That’s My Jam
Winner of SensAI Hack SF 2025 - Best AI with Camera Access
💡 Inspiration
We are obsessed with the intersection of music and Augmented Reality. However, most musical AR apps isolate you in a digital interface, ignoring the physical world around you. We wanted to flip that script by using the headset’s contextual intelligence—letting AI understand your environment and turn everyday objects into expressive tools.
Out of that desire came a simple question: What if anything you pick up could become an instrument?
That idea evolved into That’s My Jam: a playful, immersive way to explore your reality through sound. We didn't just want to make a synthesizer; we wanted to give a "voice" to the inanimate objects filling our lives.
🎸 What it does
That's My Jam transforms the physical world into a jam session. Pick up any object—a banana, a coffee cup, a plastic bottle—and it instantly becomes a playable musical instrument.

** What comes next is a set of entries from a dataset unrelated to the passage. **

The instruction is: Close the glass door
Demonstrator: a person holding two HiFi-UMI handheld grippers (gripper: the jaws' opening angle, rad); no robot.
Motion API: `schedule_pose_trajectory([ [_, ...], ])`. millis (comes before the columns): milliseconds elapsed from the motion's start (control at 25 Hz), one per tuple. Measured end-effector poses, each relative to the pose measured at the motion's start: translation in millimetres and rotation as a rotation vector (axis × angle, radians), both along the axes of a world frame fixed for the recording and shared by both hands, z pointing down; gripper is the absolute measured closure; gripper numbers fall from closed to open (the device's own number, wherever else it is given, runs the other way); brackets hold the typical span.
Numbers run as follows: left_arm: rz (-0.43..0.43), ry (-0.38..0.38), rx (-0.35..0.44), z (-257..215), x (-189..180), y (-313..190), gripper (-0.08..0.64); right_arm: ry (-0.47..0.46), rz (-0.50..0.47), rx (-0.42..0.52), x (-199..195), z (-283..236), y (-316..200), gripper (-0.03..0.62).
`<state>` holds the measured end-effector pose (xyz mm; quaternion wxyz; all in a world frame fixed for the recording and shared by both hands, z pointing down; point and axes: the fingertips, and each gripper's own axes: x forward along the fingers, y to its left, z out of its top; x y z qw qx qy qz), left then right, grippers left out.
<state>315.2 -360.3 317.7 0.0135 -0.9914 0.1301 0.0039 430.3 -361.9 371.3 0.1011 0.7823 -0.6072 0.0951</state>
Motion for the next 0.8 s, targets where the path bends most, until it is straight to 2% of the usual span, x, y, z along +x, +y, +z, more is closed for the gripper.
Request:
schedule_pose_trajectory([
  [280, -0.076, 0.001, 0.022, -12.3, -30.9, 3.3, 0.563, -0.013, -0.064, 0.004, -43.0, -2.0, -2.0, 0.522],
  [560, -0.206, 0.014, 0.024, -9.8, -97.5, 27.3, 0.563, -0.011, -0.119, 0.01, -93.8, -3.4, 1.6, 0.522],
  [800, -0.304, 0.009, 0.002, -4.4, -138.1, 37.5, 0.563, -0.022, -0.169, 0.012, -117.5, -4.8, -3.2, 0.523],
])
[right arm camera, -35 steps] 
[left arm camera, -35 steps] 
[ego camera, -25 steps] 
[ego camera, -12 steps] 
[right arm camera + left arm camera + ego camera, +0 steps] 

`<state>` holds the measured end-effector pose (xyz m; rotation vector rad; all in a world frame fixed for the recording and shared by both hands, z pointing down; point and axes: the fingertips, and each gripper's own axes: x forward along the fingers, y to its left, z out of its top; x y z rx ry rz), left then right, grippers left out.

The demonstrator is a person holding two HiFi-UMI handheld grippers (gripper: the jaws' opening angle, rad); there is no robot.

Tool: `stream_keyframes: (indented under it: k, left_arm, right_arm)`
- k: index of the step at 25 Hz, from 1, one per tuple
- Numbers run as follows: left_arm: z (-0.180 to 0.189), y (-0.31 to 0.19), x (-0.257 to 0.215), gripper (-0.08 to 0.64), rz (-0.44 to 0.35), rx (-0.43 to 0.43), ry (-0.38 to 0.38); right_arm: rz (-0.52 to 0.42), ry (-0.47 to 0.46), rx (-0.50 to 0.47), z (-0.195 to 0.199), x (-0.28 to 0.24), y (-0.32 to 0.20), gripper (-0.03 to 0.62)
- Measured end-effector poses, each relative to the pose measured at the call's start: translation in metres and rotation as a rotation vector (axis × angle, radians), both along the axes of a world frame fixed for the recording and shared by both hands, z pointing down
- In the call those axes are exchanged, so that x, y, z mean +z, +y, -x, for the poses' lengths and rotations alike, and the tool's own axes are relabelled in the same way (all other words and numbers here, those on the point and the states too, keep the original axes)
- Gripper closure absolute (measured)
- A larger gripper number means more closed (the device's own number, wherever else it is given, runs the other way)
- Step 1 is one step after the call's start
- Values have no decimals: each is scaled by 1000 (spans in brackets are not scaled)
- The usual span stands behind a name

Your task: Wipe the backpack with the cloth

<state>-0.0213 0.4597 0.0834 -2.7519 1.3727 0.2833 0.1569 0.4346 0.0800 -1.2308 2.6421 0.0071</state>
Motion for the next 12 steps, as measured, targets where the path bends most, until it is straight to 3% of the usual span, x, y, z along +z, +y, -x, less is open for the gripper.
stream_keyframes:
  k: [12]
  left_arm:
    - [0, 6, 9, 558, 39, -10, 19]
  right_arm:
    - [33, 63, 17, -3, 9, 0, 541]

The system performs three key actions:
- Identifies the object in your hand using computer vision.
- Generates a "sound personality" that matches the object's physical properties.
- Enables performance using gesture-based controls mapped to a musical scale.
The results are magical: Shake a banana to trigger a funky slap bass line. Tap a ceramic mug to hear warm, lofi Rhodes keys. Pluck a clothespin to generate pizzicato strings. Every object offers a unique auditory texture, turning your living room into an orchestra.
⚙️ How we built it
The core experience is a Unity application deployed on the Meta Quest, leveraging the passthrough capabilities for AR.
For the intelligence layer, we engineered a custom Node.js backend to handle the heavy lifting. Here is the technical data flow:
- The Quest captures the user's field of view and isolates the object currently being held.
- The image data is sent to our backend endpoint.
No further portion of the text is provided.